Screenwriter Scott Z. Burns (“The Bourne Ultimatum,” “Contagion”) makes his feature directing debut with an extremely detailed, often dialogue-heavy, sometimes unwieldy look into some of what was happening in Washington in the post-9/11 days, after rumors surfaced concerning CIA torture of suspected terrorists.
It’s actually a very personal story, one that centers on Dan Jones (Adam Driver), an enthusiastic Senate staffer who was appointed by Sen. Dianne Feinstein (Annette Bening) to investigate the CIA’s Detention and Interrogation Program, which applied various methods of torture to prisoners including waterboarding, facial slaps, cramped quarters, and “use of insects.”
The film makes it clear that Jones had a difficult job in front of him. If the CIA was guilty of illegal practices, they weren’t about to cooperate with anyone who was out to nail them. The agency had the power to “capture and detain” suspected terrorists, but was not given free rein to do whatever they wanted to get answers.
Or, asks the film, did Dick Cheney make it possible for them to do that? Is it true, the film again asks, that the CIA hired well-paid violence-prone psychologists who believed that enhanced interrogation was the only way to go? Did the CIA have secret meetings in which there were discussions on the differences between pain and severe pain?

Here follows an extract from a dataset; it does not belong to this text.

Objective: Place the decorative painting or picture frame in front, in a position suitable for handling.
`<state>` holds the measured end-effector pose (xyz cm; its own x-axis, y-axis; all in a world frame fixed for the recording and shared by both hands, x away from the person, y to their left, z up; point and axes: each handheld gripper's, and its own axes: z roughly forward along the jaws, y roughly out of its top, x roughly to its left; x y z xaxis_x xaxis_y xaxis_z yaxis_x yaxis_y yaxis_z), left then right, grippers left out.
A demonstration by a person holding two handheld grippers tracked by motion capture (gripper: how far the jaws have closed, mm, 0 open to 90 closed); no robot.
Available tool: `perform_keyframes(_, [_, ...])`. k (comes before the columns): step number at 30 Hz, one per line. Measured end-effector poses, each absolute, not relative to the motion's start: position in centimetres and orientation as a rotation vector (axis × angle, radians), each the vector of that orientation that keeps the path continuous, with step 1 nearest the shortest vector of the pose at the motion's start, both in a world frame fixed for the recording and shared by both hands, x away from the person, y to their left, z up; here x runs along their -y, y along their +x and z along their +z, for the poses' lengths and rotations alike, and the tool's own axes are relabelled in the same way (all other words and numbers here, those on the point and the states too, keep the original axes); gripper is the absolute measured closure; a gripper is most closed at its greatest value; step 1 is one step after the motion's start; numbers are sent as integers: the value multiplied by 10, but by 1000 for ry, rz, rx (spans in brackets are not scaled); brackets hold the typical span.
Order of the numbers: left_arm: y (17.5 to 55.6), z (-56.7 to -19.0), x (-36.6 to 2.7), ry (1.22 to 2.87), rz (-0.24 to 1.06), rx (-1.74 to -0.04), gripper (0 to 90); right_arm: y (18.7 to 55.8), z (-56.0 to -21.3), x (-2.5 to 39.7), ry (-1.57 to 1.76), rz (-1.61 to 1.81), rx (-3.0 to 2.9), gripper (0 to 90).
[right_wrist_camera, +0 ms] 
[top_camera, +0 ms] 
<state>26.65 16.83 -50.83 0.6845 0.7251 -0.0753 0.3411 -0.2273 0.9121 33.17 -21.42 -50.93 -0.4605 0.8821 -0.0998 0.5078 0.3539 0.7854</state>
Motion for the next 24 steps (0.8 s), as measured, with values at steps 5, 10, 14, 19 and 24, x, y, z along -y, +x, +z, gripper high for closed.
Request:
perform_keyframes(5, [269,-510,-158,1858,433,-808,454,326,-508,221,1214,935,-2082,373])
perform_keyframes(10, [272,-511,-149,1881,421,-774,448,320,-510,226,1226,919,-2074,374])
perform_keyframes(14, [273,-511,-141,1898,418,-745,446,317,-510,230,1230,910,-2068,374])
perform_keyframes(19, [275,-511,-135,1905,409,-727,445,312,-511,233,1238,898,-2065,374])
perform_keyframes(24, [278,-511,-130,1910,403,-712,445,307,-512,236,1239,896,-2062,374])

These were questions Dan Jones and his committee were exploring, but were constantly coming up against CIA-constructed roadblocks. For instance, Jones wasn’t allowed to speak with anyone who was directly involved in the program.
It’s the kind of story that makes your blood boil, yet also the kind that you know needs to be out there. The CIA believed they were doing their job, that they were being patriotic. And they were. The terrorists were the enemy. We all know that. But the CIA overstepped their bounds, then tried to protect themselves. Sen. Feinstein simply wanted the truth, as did Jones. It’s a fascinating and important story.
Unfortunately, the film is overly complicated, and despite some excellent performances - Bening pulls off a great Feinstein, without mimicking her; Ted Levine is superb as CIA Director John Brennan - the script is too wordy, and the film is too dry. Even when tension is building, when scenes of torture at black sites are shown, and are followed by scenes of Jones finding out about different aspects of the torture, the film then cuts away to long sequences of people looking through files or sitting around talking about being exasperated by it all.
Even when enough proof of wrongdoing is found, the film’s next hurdle is to portray how difficult it was to get the “Torture Report” published, to let the American public in on what was really going on. And that part of the film is even grayer and duller than what preceded it.
“The Report” is spiced up with good use of archival footage, including glimpses of Dick Cheney, John Kerry, Barack Obama and even Rachel Maddow. But no matter how well-intentioned, it gets bogged down by all of that detail and never catches on fire.